I've re-read The People's Act of Love twice, but it feels like both more and less. This is the book that shook my already quivering soul (for more perfectly justified hyperbole just click here), but I can never quite remember the plot. Each time I read it, I feel more immersed in it, like that's my real life and this life, the one where I'm typing away at a keyboard, is the fantasy. But I cannot tell you the names of the main characters without a quick Google search to jog my memory.
Does it matter, a part of me pipes up? I'm not writing an essay on it! Well, not exactly...

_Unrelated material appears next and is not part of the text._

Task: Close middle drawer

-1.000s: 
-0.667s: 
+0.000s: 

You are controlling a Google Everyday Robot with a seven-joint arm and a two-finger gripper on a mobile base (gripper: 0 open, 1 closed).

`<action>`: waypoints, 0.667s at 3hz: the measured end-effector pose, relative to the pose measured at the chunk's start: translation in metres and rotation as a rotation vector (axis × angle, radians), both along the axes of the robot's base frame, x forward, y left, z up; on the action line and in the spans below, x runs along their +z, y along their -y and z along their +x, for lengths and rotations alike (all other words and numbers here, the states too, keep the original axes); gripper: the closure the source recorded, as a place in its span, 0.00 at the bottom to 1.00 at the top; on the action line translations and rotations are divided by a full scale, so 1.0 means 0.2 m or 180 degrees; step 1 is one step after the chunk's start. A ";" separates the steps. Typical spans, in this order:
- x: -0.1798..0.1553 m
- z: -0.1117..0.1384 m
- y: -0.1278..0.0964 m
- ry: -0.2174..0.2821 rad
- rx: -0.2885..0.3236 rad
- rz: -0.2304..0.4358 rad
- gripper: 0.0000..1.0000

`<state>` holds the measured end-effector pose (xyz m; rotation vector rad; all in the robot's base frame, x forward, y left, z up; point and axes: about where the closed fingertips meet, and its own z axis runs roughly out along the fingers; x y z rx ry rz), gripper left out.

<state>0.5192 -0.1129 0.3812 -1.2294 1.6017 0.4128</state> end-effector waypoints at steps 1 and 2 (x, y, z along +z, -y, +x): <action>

My point is that I could read The People's Act of Love over and over and make new discoveries every time (like the plot and the characters' names, you quip), like an entomologist in the depths of the Amazon rainforest (you know, assuming we haven't cut or burnt the entire thing down by the time I finally publish this post).
That kind of constant epiphany was what I was expecting when I started re-reading Never Let Me Go by Kazuo Ishiguro. After all, any first reading of an Ishiguro is the slow (dare I say glacial) unveiling of a mystery that usually kicks off dominoes of existential questions that leave you reeling. In Never Let Me Go, those dominoes begin with the ethics of human cloning and tick on over in neat rows to what makes one human and deserving of human rights.So, on my second reading, I was looking forward to the literary equivalent of knowing winks from the author to me, the kind that make me want to be a better writer. But what I got was a novel where I already knew the ending -- which is, yes, stating the obvious -- and where very very little happens, because that's kind of the point, but that made getting to said ending very tedious.

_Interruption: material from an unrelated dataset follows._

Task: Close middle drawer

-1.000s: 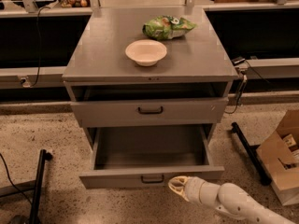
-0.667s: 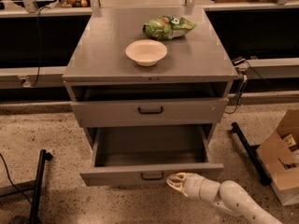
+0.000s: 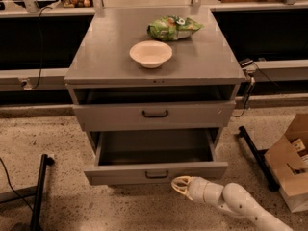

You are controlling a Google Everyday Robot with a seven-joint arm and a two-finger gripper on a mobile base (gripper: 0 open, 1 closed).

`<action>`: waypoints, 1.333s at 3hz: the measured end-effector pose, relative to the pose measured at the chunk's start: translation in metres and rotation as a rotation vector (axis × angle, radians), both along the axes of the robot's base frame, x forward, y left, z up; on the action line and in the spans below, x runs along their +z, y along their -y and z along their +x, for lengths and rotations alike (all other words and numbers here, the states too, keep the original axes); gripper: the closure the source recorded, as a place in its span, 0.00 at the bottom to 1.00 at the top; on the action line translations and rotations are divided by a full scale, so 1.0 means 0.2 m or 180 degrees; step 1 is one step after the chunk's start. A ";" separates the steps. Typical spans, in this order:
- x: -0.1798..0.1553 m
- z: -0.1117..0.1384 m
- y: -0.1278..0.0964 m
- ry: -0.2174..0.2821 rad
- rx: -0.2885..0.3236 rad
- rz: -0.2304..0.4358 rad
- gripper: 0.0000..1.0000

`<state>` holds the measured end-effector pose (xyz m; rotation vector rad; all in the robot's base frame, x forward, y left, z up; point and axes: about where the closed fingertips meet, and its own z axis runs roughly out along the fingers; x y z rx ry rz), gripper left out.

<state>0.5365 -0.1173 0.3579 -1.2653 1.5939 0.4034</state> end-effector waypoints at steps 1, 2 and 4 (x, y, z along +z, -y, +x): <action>-0.06 0.12 0.00 0.0006 -0.0106 -0.0083 1.00; -0.07 0.28 0.05 0.0106 -0.0230 -0.0049 1.00; 0.00 0.50 0.18 0.0333 -0.0466 0.0111 1.00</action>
Offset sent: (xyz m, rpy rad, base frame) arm 0.0971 -0.0290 -0.0159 -0.0067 -0.0793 -0.1283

Perhaps the real issue is Ishiguro Fatigue. I had just finished reading Klara and the Sun, which covers some of the same ground as Never Let Me Go at a similar pace. The narrator of Klara and the Sun is a kind of android known as an AF (Artificial Friend), which as the name suggests is usually purchased as a companion for children. Her otherness allows for plenty of opportunities for reflection on a world both familiar and unfamiliar, but I confess that at points I was bored.Given that, why return to the scene of, well, not the same crime, but a similar one? I rarely re-read books, there being so many books that I want to read that the list may as well be infinite. But I was looking for the equivalent of a warm duvet on cold rainy night; I was looking for comfort and I was sure I'd find it in Never Let Me Go.
I'm being hard on good ol' Ishiguro. Both Never Let Me Go and The Remains of the Day are great novels -- the best adjective I can think of is 'haunting'. But I made the mistake of going back to the haunted house in the daylight, when things generally look less fantastical and more ... previously lived in. If you haven't read them, do so. Now. If you already have, Klara and the Sun should be your next read -- but be forewarned: this is a slow stroll rather than a fast-paced adventure.